**Prompt**. Which lines below fall between the one containing "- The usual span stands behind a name" and the one containing "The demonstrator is"? Repeat them exactly, counting both of those lines, and add nothing else.

**Collected material**.
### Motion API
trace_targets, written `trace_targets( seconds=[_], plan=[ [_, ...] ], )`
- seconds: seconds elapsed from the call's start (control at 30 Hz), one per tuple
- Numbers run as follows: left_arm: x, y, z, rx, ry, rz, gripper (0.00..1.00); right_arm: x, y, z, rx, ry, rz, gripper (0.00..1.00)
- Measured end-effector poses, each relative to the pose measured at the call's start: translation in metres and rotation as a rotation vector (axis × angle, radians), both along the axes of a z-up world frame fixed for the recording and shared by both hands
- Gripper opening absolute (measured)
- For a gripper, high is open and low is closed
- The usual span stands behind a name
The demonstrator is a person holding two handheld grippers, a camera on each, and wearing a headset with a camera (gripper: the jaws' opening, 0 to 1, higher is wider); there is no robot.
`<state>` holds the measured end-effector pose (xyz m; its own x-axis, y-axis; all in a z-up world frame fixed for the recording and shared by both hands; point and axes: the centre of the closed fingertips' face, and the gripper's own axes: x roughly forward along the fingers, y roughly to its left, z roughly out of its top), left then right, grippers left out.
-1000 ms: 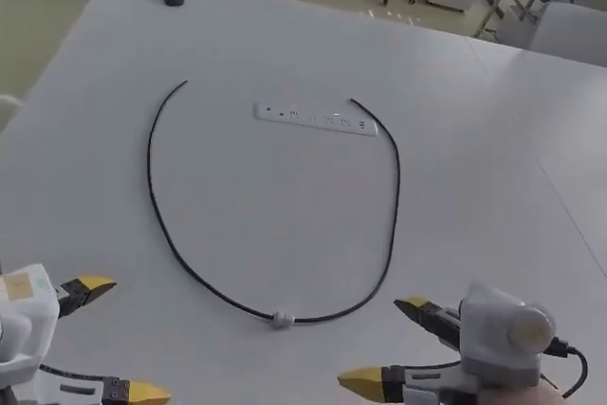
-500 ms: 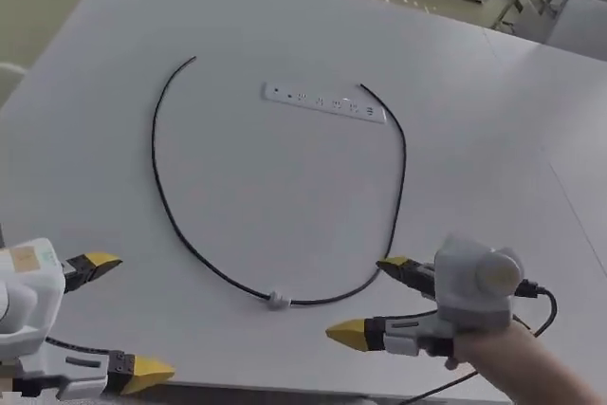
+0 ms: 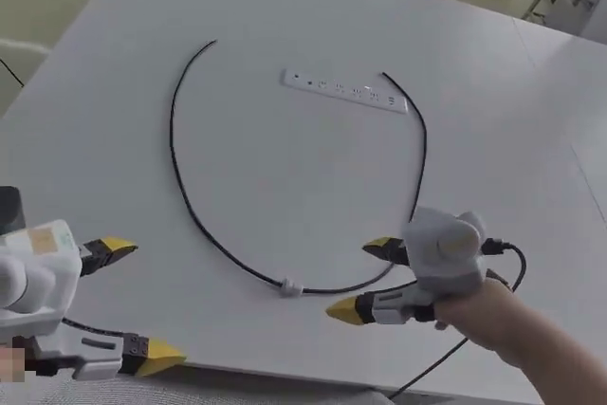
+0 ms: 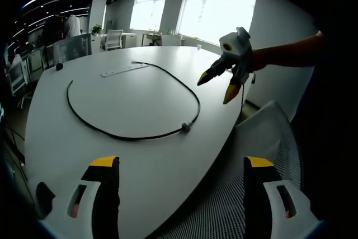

**Finished task**.
- The usual span stands behind a name
The demonstrator is a person holding two handheld grippers, a camera on each, and wearing a headset with a camera (gripper: the jaws' opening, 0 to 1, higher is wider); there is no robot.

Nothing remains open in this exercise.